Leaving the pictures aside, transcribe every line below exactly.

┏━━

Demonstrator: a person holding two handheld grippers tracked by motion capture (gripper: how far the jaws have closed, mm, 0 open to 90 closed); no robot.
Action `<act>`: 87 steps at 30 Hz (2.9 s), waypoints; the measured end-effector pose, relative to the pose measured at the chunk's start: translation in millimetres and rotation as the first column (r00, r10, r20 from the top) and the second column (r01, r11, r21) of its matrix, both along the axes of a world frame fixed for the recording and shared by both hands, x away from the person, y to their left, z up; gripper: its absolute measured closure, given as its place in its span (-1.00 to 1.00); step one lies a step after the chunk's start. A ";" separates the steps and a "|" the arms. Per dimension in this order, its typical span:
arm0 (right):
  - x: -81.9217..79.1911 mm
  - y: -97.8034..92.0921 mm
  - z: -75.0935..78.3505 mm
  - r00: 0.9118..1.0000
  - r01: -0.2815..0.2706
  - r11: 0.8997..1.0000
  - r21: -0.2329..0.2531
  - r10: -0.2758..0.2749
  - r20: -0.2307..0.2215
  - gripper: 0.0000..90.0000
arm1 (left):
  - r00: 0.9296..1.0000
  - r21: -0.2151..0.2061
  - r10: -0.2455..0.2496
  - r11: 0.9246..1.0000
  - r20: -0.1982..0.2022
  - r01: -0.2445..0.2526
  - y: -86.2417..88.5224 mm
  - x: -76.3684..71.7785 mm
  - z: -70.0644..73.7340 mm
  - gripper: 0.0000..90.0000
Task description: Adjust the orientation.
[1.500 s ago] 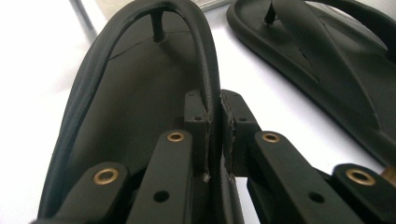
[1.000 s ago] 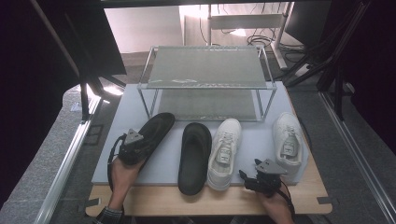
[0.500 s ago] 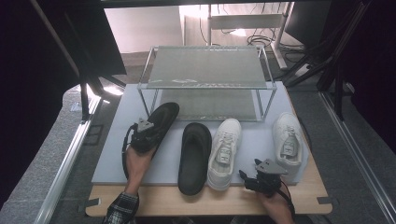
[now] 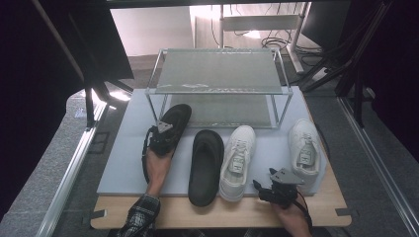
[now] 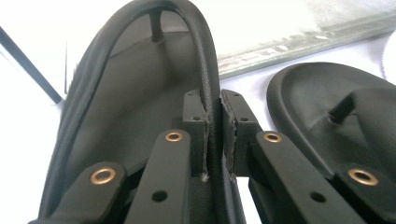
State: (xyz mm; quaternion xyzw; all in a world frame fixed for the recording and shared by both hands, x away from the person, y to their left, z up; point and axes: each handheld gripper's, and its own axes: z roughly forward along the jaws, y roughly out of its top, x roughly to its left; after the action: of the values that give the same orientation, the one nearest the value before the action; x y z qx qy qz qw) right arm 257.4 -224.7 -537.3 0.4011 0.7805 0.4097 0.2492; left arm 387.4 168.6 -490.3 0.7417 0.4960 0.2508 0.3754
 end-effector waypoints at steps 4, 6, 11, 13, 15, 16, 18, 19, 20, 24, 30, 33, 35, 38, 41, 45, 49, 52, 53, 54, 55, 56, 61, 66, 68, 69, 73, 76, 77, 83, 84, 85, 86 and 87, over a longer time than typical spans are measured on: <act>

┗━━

Finished exercise:
Demonstrator: a person holding two handheld grippers tracked by motion capture (gripper: how far the jaws have closed, mm, 0 open to 90 closed); no robot.
Action `<act>`: 87 steps at 30 Hz (2.9 s), waypoints; the measured end-effector pose, relative to the pose measured at the chunk's start: translation in millimetres and rotation as the first column (r00, r10, r20 from the top) and the second column (r01, r11, r21) of its matrix, both along the axes of a world frame fixed for the recording and shared by both hands, x away from the person, y to their left, z up; gripper: its absolute measured closure, given as its place in its span (-1.00 to 1.00); step one lies a step after the chunk's start. A ";" separates the steps and a "|" the arms. Per dimension in this order, its typical span:
arm0 (right):
  - x: -81.9217..79.1911 mm
  - y: -97.8034..92.0921 mm
  - z: -75.0935..78.3505 mm
  - r00: 0.9118..1.0000
  - r01: -0.2815..0.2706
  - r11: 0.8997..1.0000
  - r21: -0.2329..0.2531
  - r10: -0.2758..0.2749
  - r20: -0.2307..0.2215
  - gripper: 0.0000..90.0000
arm1 (left):
  - r00: 0.9296..1.0000
  - r21: -0.2151..0.2061
  - r10: -0.2455..0.2496
  - r11: 0.9246..1.0000
  - r20: -0.1982..0.2022
  - r01: -0.2445..0.2526
  - y: -86.2417..88.5224 mm
  - x: -76.3684..71.7785 mm
  - z: -70.0644..73.7340 mm
  - gripper: 0.0000..90.0000
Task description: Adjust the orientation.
[1.500 s ago] 
[1.000 s ago] 
[0.500 s ago] 
[now] 
[now] 
State: (xyz mm; quaternion xyzw; all in a world frame fixed for the recording and shared by both hands, x away from the person, y to their left, z up; point and axes: each handheld gripper's, and its own axes: z roughly forward along the jaws, y roughly out of its top, x roughly to its left; after the action: of the values that give the same orientation, the one nearest the value before the action; x y z qx qy qz qw) right arm 257.4 -224.7 -537.3 0.4011 0.7805 0.4097 0.2492; left arm 387.4 168.6 -490.3 0.7417 0.4960 0.2508 0.3754
 end-effector waypoints at steps 4, 6, 11, 13, 15, 16, 18, 19, 20, 24, 30, 33, 35, 38, 41, 45, 49, 52, 53, 54, 55, 56, 61, 66, 68, 69, 73, 76, 77, 83, 84, 85, 86 and 87, over a longer time than typical spans are measured on: <act>

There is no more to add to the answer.